[Provided material — start]
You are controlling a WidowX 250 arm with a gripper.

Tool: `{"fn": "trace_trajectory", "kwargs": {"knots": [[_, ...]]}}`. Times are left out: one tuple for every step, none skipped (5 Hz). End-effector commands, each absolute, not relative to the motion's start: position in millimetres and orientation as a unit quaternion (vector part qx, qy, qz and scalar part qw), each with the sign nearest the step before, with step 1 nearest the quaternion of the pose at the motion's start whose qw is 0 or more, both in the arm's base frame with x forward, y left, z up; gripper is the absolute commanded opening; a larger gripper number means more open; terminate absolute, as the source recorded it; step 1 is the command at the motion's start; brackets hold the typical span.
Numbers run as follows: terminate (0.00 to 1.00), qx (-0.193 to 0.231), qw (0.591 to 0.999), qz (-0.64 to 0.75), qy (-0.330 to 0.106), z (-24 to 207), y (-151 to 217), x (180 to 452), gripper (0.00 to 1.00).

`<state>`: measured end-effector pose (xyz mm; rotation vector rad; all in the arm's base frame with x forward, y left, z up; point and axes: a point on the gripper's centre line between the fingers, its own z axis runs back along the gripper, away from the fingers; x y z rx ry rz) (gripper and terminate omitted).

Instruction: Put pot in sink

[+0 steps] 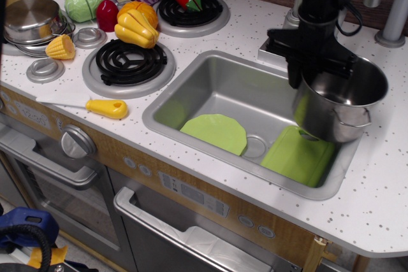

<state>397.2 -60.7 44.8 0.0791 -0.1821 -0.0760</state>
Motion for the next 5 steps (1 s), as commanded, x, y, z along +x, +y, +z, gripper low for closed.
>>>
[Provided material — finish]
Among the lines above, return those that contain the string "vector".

Tool: `{"fn": "trace_trajectory", "kwargs": {"knots": [[_, ...]]}}`. Times are left out: one tuple for every step, none skipped (5 Hz). End-effector commands, each absolute, not relative to the motion's start: position in millimetres and orientation as a unit quaternion (vector part qx, qy, qz and scalar part qw), each with the sign nearest the step before, with step 1 nearest the quaternion of the pose at the motion's start whose qw is 0 or more, both in the arm's base frame with x forward, y left, z up; gripper is the absolute commanded opening; a larger gripper number means more open; terminate absolute, as the source recorded it; step 1 is the command at the motion's start; brackets hold the typical span.
`<state>`: measured end-effector pose (xyz mm; rotation vector rad; all in the arm's base frame with x forward, y left, z up; point and axes: a point on the gripper's centre line between the fingers, its own z axis runs back along the gripper, away from the fingers; x y z rx ry rz) (gripper and terminate omitted).

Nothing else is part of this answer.